Thomas ran into the house, happy to help.

His mother yelled at him as he went, “Grab a couple of plastic garbage bags, too.”

Rich looked at her and she answered his question without its being asked. “For the chickens. I suppose we should preserve them.”

“I’ll take them with me, too.”

Thomas came back with a brown paper bag on his head. Jilly laughed. Rich found it a pleasant sound. They dumped the contaminated feed into the bag and he rolled the top up so it wouldn’t spill over in his car.

Then he reached down to pick up the closest of the dead chickens. First he was surprised by the depth of the bird’s feathers. His hands sank in until he found the small body hiding under all that down. Then he wondered at the lightness of the bird. Fluffier than the pheasants he was accustomed to. And lighter still because it was so quiet. No struggling against him as he lifted it. He wondered if the soul of a chicken were a measurable weight.

After he had filled the bag with the four chickens, he looked at Celia.

She shrugged her shoulders as if to say, What can we do?

He answered her gesture. “You’ll just have to wait and see on the others. I’ll bring this feed in to be tested, and if there’s an antidote, someone will bring it out.”

“What do you think was put in the feed?” She looked at him with swollen eyes. “Why would anyone do this to us?”

“I don’t know. I’d hate to try to guess. Someone from the sheriff’s office will contact you about this.”

Jilly, who had been standing quietly next to her mother, suddenly held up something for him to see. “Lookit what I found.”

Rich looked down and saw a small white bone gleaming in her hand. “Where did you find that?”

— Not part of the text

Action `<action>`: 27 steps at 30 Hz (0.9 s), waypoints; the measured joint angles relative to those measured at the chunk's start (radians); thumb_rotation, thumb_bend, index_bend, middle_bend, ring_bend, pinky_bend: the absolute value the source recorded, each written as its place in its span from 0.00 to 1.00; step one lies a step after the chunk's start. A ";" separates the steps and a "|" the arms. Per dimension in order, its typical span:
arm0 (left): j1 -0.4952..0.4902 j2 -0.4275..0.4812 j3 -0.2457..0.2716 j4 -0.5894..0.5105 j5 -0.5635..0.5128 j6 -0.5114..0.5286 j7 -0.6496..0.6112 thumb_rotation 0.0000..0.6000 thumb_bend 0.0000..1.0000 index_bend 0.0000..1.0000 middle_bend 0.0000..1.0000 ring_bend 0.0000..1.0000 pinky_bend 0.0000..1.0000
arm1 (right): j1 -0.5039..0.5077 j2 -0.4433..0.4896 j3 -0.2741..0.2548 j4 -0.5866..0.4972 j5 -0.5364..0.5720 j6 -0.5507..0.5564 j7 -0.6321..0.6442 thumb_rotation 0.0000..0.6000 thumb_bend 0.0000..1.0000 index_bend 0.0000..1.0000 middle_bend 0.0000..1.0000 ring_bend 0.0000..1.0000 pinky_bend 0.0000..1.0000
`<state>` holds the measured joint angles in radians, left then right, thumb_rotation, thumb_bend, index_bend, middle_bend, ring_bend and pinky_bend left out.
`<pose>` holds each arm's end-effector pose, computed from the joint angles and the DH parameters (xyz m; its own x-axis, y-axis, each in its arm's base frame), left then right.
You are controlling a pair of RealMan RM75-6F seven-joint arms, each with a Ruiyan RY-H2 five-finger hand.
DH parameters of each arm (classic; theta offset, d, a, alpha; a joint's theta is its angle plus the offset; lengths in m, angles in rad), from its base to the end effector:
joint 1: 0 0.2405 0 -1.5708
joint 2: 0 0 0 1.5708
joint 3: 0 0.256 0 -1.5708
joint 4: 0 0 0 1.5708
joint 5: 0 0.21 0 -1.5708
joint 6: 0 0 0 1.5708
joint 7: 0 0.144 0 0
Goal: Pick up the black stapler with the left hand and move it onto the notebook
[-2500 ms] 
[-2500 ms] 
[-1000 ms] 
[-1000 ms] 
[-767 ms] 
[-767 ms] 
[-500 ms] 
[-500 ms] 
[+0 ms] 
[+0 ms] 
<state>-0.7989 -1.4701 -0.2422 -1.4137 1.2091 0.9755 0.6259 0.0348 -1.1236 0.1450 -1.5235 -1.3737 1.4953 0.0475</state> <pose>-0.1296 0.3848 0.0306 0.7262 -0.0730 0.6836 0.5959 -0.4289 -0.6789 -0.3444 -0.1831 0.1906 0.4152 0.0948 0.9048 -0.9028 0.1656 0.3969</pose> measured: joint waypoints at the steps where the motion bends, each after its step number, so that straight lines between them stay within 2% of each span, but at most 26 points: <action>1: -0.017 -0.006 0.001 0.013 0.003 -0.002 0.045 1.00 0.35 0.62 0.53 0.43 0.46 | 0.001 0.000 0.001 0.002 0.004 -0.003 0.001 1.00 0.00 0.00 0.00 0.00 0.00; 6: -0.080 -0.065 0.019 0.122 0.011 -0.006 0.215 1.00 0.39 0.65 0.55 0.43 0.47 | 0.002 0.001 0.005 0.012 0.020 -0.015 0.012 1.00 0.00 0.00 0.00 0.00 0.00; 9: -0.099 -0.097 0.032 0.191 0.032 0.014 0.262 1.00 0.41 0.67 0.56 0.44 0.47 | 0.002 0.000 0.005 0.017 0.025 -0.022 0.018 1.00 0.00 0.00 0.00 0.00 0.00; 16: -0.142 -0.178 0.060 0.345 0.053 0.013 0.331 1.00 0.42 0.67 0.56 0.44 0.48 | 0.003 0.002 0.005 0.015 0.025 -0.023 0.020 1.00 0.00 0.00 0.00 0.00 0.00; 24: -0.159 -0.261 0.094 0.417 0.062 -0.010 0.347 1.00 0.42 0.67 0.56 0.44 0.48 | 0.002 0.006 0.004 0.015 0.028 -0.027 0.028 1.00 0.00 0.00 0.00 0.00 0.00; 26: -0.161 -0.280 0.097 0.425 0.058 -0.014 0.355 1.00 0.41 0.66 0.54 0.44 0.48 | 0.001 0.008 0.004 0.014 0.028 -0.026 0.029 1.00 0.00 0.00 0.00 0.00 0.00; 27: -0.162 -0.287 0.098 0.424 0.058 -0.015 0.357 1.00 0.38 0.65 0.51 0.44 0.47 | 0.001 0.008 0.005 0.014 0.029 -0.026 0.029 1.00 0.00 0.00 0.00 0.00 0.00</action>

“In the chicken coop. In with the eggs.”

Rich took the bone and studied it. He remembered what Claire had said about the culprit leaving a memento. “I think I need to make a call from your house.”

“A story about chickens dying?” Sarah Briding asked him with disappointment and disbelief deep in her voice. Harold knew she had not graduated from journalism school in order to write about chickens. But it was the news of the day. And they needed it quickly, as the paper was about to go to bed.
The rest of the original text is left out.